— TASK STATEMENT —
Once the pictures are set aside, transcribe the remaining data exactly.

— EXTRACTED MATERIAL —
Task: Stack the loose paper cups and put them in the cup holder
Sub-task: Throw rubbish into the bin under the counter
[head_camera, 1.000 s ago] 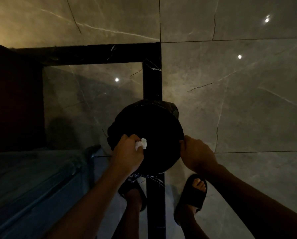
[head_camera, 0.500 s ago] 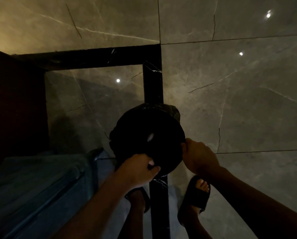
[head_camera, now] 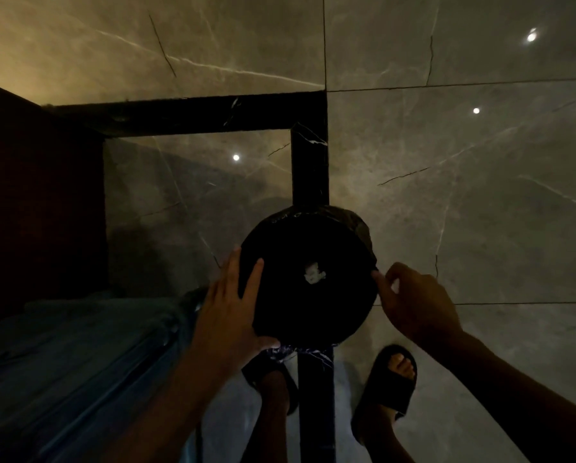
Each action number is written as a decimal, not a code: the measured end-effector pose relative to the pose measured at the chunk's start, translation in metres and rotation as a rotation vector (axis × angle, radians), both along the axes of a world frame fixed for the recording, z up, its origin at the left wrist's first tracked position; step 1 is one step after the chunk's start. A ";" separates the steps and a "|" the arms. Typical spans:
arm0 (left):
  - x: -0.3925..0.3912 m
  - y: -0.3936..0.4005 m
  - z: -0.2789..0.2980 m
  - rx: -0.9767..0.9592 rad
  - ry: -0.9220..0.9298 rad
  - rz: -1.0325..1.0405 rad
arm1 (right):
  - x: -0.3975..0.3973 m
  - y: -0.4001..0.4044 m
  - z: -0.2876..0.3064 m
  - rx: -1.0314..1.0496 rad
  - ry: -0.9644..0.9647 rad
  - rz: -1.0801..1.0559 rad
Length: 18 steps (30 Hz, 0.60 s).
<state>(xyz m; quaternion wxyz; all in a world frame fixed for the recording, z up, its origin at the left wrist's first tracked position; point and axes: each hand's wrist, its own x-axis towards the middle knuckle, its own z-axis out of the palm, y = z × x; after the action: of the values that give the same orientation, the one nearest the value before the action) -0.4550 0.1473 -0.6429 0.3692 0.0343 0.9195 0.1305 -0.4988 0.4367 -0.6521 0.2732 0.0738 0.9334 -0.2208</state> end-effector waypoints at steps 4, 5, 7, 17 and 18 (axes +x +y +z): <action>-0.003 0.001 -0.005 0.002 0.006 -0.029 | 0.003 -0.005 0.012 -0.174 0.018 -0.130; -0.003 0.002 -0.004 -0.009 0.017 -0.039 | 0.005 -0.007 0.013 -0.217 -0.023 -0.106; -0.002 0.003 -0.003 -0.027 0.050 -0.054 | 0.007 -0.011 0.015 -0.291 -0.083 0.003; -0.003 0.004 -0.008 -0.056 0.043 -0.127 | -0.010 -0.055 0.006 -0.363 -0.050 0.194; -0.002 0.005 -0.009 -0.072 0.047 -0.136 | -0.013 -0.059 0.003 -0.337 -0.058 0.182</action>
<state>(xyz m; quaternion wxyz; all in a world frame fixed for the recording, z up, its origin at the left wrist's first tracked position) -0.4573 0.1519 -0.6516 0.3564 0.0864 0.9276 0.0712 -0.5119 0.3777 -0.6495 0.3276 -0.0515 0.8778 -0.3458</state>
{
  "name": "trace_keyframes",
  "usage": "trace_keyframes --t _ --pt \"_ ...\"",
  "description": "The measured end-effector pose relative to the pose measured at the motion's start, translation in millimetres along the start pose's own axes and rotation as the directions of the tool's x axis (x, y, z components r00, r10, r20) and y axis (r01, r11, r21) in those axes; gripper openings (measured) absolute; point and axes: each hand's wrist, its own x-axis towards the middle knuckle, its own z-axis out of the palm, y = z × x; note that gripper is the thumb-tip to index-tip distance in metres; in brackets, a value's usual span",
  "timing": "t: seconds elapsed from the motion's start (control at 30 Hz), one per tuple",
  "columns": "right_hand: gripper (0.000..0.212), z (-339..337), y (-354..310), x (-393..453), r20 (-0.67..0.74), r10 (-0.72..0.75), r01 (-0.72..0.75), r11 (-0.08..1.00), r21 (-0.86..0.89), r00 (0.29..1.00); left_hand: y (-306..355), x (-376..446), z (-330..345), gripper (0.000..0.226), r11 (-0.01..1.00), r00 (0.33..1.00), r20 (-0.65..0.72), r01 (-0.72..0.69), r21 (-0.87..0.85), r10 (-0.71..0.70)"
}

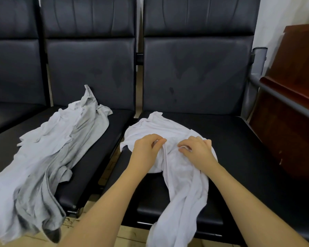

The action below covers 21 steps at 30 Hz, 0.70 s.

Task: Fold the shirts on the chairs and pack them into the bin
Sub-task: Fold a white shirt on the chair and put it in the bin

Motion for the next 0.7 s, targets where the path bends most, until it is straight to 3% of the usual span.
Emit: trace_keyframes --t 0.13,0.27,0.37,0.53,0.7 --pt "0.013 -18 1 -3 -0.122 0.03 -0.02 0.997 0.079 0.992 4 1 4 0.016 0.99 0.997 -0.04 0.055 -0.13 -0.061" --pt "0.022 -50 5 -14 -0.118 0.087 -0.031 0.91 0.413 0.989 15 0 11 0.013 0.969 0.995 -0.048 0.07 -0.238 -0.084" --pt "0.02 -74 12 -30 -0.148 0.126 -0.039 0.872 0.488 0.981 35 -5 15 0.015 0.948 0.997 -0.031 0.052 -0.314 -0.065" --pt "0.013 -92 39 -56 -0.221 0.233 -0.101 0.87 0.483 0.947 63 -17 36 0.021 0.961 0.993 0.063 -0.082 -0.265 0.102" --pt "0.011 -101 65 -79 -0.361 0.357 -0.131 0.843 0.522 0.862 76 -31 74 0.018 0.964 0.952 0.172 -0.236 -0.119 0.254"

— RESPONSE TO THIS EXERCISE —
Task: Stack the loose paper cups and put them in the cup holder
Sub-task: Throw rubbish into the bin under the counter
[head_camera, 1.000 s ago] 
[head_camera, 0.500 s ago] 
[head_camera, now] 
Each action number is written as a decimal, not a code: the measured end-effector pose relative to the pose measured at the chunk's start, translation in metres and rotation as a rotation vector (axis × angle, radians), both along the axes of a world frame fixed for the recording, z up, its origin at the left wrist's first tracked position; step 1 is one step after the chunk's start. A ";" separates the steps and a "|" the arms. Typical spans:
arm0 (left):
  - x: -0.3925..0.3912 m
  - y: -0.3936..0.4005 m
  - z: -0.2789..0.2980 m
  - rx: -0.9767..0.9592 rad
  - ry: -0.9220..0.9298 rad
  - rz: -1.0325..1.0405 rad
arm1 (right):
  - x: -0.3975..0.3973 m
  - y: -0.4001..0.4044 m
  - z: -0.2876..0.3064 m
  - rx: -1.0314..1.0496 rad
  - ry: -0.9644..0.9647 rad
  - rz: -1.0801..1.0559 rad
Length: 18 steps (30 Hz, 0.60 s).
<state>(xyz m; quaternion wxyz; all in a world frame fixed for the recording, z up, its origin at the left wrist's first tracked position; point and axes: each hand's wrist, its own x-axis towards the middle knuckle, its own z-axis out of the palm, y = z × x; after the action: of the values that give the same orientation, the one nearest the value before the action) -0.4550 0.1473 -0.6429 0.3692 0.0343 0.9195 0.1305 -0.4988 0.4367 -0.6521 0.2732 0.0738 0.9334 -0.2208</state> end-effector waypoints at steps 4, 5, 7, 17 and 18 (axes +x +y +z): <action>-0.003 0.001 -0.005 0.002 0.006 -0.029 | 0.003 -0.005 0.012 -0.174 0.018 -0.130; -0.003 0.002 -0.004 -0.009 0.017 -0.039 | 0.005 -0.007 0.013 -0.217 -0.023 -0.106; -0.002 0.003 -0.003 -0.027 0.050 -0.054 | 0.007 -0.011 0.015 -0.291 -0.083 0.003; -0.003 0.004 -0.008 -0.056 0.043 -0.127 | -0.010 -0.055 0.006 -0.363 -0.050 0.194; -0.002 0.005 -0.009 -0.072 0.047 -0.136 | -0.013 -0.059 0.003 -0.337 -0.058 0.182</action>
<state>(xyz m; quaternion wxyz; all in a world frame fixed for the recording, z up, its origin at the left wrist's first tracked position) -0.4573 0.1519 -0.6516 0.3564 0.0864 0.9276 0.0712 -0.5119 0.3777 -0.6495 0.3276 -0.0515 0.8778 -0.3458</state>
{
  "name": "trace_keyframes",
  "usage": "trace_keyframes --t _ --pt \"_ ...\"",
  "description": "The measured end-effector pose relative to the pose measured at the motion's start, translation in millimetres along the start pose's own axes and rotation as the directions of the tool's x axis (x, y, z components r00, r10, r20) and y axis (r01, r11, r21) in those axes; gripper openings (measured) absolute; point and axes: each hand's wrist, its own x-axis towards the middle knuckle, its own z-axis out of the palm, y = z × x; note that gripper is the thumb-tip to index-tip distance in metres; in brackets, a value's usual span",
  "timing": "t: seconds elapsed from the motion's start (control at 30 Hz), one per tuple",
  "columns": "right_hand: gripper (0.000..0.212), z (-339..337), y (-354..310), x (-393..453), r20 (-0.67..0.74), r10 (-0.72..0.75), r01 (-0.72..0.75), r11 (-0.08..1.00), r21 (-0.86..0.89), r00 (0.29..1.00); left_hand: y (-306..355), x (-376..446), z (-330..345), gripper (0.000..0.226), r11 (-0.01..1.00), r00 (0.33..1.00), r20 (-0.65..0.72), r01 (-0.72..0.69), r21 (-0.87..0.85), r10 (-0.71..0.70)"
}


The action below covers 21 steps at 30 Hz, 0.70 s.

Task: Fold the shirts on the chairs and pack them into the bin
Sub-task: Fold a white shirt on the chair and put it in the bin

Motion for the next 0.7 s, targets where the path bends most, until it is straight to 3% of the usual span.
Emit: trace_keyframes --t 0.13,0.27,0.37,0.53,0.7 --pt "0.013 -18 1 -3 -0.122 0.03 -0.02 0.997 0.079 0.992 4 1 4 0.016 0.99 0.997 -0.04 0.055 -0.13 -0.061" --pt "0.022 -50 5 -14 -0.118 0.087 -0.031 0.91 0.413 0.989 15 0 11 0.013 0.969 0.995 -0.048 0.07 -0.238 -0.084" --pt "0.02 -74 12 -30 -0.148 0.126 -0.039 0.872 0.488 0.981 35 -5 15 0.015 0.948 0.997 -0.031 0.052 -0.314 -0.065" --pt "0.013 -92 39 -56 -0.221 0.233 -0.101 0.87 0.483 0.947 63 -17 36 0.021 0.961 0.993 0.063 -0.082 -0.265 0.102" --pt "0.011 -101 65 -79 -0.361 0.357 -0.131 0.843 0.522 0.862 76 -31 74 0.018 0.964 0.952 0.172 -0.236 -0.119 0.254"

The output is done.